Smart meter data: Can it reach its potential or be stopped in its tracks in the name of privacy?
Smart meters are potential game changer for the utility industry. With their ability to capture fine-grained consumption data and usage pattern plus their communications capability, the smart meters enable many potentially new products and services that can mean lifestyle improvements and savings through efficiencies. On the other hand, smart electric meters pose a substantial threat to the privacy of consumers in their own homes and businesses. Smart meter data can reveal precise appliance and equipment usage information. These patterns can reveal personal behaviors such as sleep habits, number of occupants, and times of vacancy. As much as utilities push for smart meter implementation, consumers are pushing back with concerns over privacy.
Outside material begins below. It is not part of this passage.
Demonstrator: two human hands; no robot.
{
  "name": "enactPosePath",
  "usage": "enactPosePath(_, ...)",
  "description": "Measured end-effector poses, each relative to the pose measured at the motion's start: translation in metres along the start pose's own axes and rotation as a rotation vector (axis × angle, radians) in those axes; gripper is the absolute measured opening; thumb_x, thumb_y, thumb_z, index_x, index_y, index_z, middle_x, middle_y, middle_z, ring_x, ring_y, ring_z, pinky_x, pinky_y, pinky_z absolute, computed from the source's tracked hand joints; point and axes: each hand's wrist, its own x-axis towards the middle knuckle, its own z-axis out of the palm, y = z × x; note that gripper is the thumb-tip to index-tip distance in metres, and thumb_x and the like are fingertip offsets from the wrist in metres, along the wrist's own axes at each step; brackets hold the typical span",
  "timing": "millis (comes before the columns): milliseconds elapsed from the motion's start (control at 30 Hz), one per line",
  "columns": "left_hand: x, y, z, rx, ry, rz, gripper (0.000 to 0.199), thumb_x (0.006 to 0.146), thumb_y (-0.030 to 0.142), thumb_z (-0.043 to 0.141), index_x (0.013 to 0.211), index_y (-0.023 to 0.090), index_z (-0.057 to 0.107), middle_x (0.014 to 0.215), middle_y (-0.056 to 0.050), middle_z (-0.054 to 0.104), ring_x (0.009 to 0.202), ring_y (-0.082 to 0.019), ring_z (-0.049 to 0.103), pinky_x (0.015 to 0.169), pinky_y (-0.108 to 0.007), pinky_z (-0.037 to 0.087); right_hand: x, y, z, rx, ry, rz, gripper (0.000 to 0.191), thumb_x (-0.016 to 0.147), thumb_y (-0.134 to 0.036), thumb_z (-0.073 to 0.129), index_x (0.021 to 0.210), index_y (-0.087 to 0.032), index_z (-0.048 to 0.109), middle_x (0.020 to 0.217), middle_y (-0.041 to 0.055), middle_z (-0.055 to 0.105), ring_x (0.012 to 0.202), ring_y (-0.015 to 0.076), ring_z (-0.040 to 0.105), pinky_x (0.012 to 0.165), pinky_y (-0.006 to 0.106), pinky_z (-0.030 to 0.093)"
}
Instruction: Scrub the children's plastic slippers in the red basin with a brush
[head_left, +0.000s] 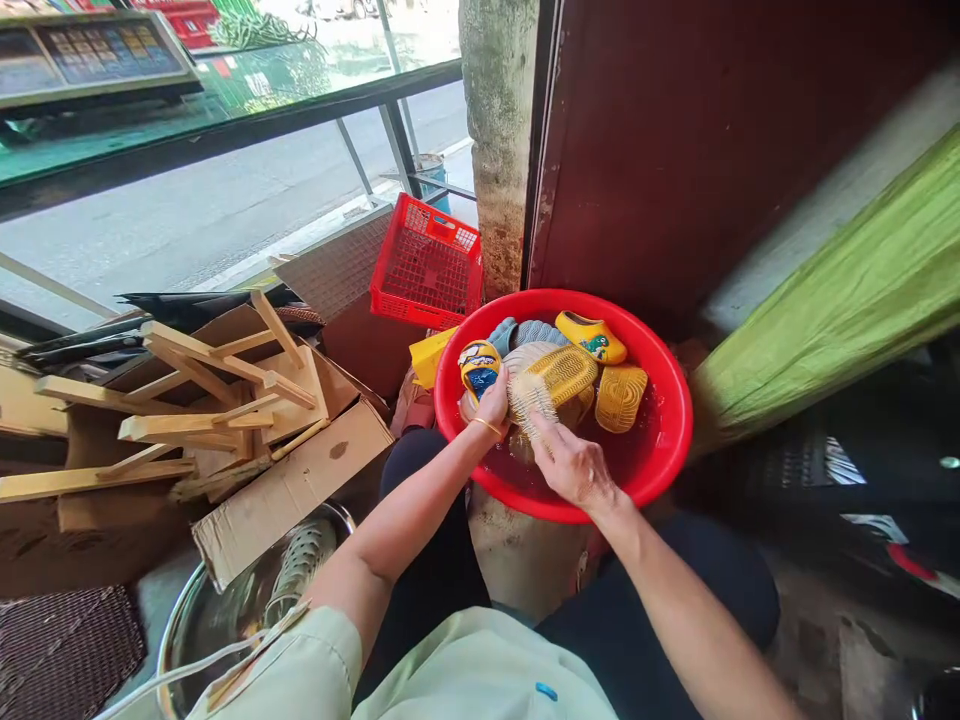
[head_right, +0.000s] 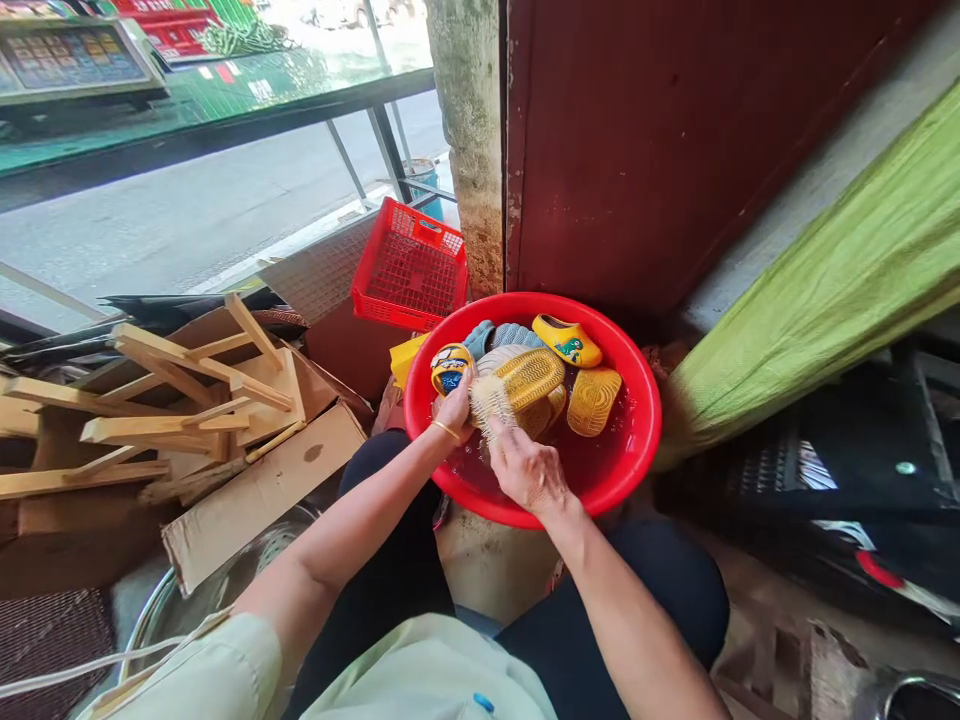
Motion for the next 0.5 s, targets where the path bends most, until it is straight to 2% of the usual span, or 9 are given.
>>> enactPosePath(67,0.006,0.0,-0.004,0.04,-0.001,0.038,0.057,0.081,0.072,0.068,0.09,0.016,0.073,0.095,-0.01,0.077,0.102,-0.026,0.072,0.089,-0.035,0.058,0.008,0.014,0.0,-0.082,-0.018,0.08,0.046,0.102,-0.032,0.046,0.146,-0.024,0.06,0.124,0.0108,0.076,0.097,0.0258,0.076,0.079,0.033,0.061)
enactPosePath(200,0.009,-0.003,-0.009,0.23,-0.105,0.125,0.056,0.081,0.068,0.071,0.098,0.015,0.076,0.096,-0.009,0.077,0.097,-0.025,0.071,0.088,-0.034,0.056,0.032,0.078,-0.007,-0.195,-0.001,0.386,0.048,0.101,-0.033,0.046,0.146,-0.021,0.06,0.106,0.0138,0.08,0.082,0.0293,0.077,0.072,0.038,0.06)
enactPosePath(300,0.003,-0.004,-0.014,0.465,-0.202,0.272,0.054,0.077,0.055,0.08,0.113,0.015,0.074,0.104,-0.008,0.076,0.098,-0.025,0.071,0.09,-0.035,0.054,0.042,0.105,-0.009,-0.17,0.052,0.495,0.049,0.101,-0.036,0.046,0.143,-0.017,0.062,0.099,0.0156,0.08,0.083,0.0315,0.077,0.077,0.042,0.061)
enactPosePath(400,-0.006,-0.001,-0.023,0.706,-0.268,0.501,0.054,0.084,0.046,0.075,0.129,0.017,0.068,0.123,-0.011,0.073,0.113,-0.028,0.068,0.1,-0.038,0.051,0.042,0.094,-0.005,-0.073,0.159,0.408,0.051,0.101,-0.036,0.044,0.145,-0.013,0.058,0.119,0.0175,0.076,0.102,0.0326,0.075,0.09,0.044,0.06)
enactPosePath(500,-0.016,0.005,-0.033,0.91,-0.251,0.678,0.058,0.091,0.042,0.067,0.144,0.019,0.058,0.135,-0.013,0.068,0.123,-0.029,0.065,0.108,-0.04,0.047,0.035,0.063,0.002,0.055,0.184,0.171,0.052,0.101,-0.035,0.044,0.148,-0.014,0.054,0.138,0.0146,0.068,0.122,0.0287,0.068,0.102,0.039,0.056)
DNV GL is helping regional governments to develop regulations on energy efficiency with built-in consumer privacy requirements. Applying privacy principles early can help utilities gain trust from their customers and gain acceptance for utility programs and technologies like smart meters. Here are some of these privacy principles:
1. The Transparency Principle
2. The Principle of Primary Use
3. Restrictive Principle
The restrictive principle, simply stated, is to collect only the information needed to fulfill the primary purpose. Data collected that does not support the primary purposes is excessive and increases the risk for compromising the customer privacy.
4. Data Destruction Principle
Also recently known as the “right to be forgotten,” the data destruction principle requires that the data in question be destroyed once it is obsolete or has passed its required retention period. One of the greatest threats to privacy is that data have been retained indefinitely. With contemporary IT practices of routine periodic back-ups, total data destruction presents a real challenge. As much as data acquisition is planned, data destruction planning should also be taken into consideration.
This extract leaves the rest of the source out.